With winter fast approaching, it’s an important consideration as firefighters once again prepare for their riskiest season. Of the 4000-plus residential fires in NSW last year, more than 28% occurred during winter; while two-thirds of the total resulting fatalities in 2011 occurred between May and September.

An expert in computational fluid dynamics, Mackay can isolate parts of her computer models to show firefighters exactly what is happening with smoke, flames and the direction of airflow.

“There are all sorts of little things the firefighters can learn from the models which they can’t actually see when they are facing a real fire,” she says. “When they’re inside a burning building, all they see is a mass of smoke.”

The models have also piqued the interest of the NSW Fire Brigade’s investigation unit, which sees an opportunity to use them to trace a fire backward in time to its origin.

“Such fire scene mapping linked with these models would represent a real step forward in forensic fire scene examination,” says Chief Superintendent Greg Buckley of the NSW Fire Brigade.

Mackay and her colleagues in the School of Mechanical and Manufacturing Engineering at UNSW began with a controlled fire inside a small one-metre-cubed enclosure, where they could carefully monitor all the variables, including wind conditions and the impact of certain building materials.

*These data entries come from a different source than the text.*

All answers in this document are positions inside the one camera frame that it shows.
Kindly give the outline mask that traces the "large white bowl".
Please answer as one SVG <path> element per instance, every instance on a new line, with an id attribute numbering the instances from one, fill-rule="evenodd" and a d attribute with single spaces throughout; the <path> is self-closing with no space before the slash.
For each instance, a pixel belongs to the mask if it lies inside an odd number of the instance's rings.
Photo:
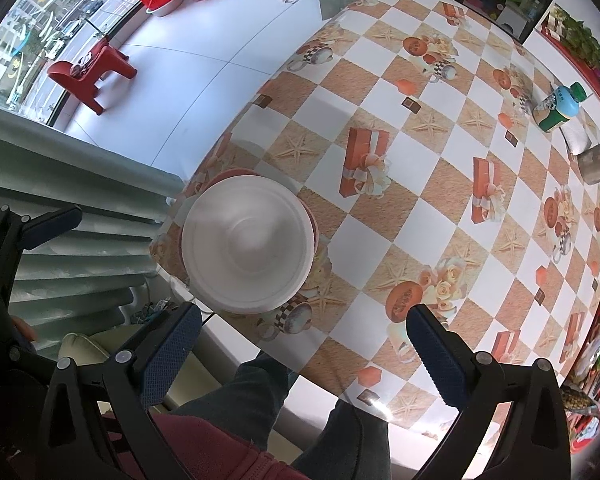
<path id="1" fill-rule="evenodd" d="M 259 314 L 299 291 L 314 257 L 313 231 L 283 185 L 230 179 L 199 196 L 185 218 L 182 258 L 194 295 L 215 311 Z"/>

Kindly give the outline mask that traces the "pink square plate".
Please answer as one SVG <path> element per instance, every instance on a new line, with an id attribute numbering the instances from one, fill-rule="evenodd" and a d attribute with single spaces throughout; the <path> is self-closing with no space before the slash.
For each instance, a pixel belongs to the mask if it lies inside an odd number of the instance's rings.
<path id="1" fill-rule="evenodd" d="M 270 179 L 268 177 L 263 177 L 260 174 L 257 174 L 253 170 L 245 169 L 245 168 L 234 168 L 234 169 L 227 169 L 227 170 L 221 171 L 219 174 L 217 174 L 215 177 L 213 177 L 204 186 L 204 188 L 202 189 L 202 192 L 206 192 L 206 191 L 210 190 L 210 188 L 212 188 L 212 186 L 215 186 L 220 182 L 230 180 L 230 179 L 242 178 L 242 177 L 251 178 L 251 179 L 267 180 L 267 181 L 272 182 L 272 179 Z M 317 221 L 314 217 L 313 212 L 311 211 L 310 207 L 306 204 L 306 202 L 304 202 L 299 197 L 297 197 L 297 202 L 304 208 L 304 210 L 306 211 L 306 215 L 308 216 L 308 218 L 310 220 L 310 223 L 312 226 L 312 231 L 313 231 L 314 252 L 317 254 L 318 253 L 318 244 L 320 244 L 320 229 L 317 226 Z"/>

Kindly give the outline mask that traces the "green radiator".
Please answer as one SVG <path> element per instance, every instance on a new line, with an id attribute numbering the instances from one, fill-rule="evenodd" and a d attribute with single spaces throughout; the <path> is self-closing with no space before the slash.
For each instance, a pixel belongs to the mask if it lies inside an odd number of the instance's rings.
<path id="1" fill-rule="evenodd" d="M 56 359 L 68 333 L 123 322 L 122 307 L 154 274 L 149 244 L 181 192 L 175 174 L 0 109 L 0 207 L 35 218 L 76 205 L 80 225 L 25 252 L 9 311 Z"/>

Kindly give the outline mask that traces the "red tray with clutter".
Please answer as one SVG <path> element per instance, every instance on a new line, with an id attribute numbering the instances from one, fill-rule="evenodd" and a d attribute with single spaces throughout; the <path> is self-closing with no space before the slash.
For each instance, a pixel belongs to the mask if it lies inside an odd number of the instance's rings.
<path id="1" fill-rule="evenodd" d="M 600 303 L 576 364 L 560 387 L 571 454 L 577 454 L 600 434 Z"/>

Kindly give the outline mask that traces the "red plastic stool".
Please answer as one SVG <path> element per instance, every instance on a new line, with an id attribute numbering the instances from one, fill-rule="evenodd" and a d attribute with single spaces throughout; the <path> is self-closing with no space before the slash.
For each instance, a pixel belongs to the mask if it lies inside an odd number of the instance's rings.
<path id="1" fill-rule="evenodd" d="M 96 101 L 99 92 L 96 82 L 99 78 L 114 72 L 126 79 L 133 79 L 137 69 L 129 63 L 129 57 L 113 47 L 106 38 L 99 40 L 86 57 L 86 61 L 77 63 L 57 61 L 46 70 L 46 74 L 96 115 L 101 115 L 105 109 Z"/>

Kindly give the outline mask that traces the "checkered tablecloth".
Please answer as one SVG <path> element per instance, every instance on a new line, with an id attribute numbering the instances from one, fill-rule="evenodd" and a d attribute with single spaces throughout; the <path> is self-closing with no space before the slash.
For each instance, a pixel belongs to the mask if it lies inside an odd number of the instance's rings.
<path id="1" fill-rule="evenodd" d="M 184 278 L 196 197 L 230 172 L 291 188 L 317 223 L 297 299 L 232 325 L 314 384 L 434 437 L 452 422 L 407 339 L 426 304 L 476 350 L 565 378 L 600 304 L 600 184 L 533 104 L 558 85 L 449 0 L 358 0 L 260 89 L 151 245 Z"/>

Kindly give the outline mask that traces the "green blue lidded jar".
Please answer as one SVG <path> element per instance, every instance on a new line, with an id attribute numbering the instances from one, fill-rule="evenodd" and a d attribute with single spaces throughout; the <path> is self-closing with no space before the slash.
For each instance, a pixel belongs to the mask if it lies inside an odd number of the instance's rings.
<path id="1" fill-rule="evenodd" d="M 543 132 L 550 132 L 576 117 L 585 99 L 580 82 L 575 81 L 570 86 L 561 84 L 532 110 L 533 120 Z"/>

They then graduated to a shipping container, and eventually reached the pinnacle of burning down a house in Braidwood, NSW, that was due for demolition. Heat-resistant sensors were positioned in the house and recorded information about temperature and airflow. This data, along with information about the type of fire, its ignition and the present materials, is all fed into the computer models.

Future research will explore the behaviour of fires in different scenarios and larger structures, such as apartment blocks.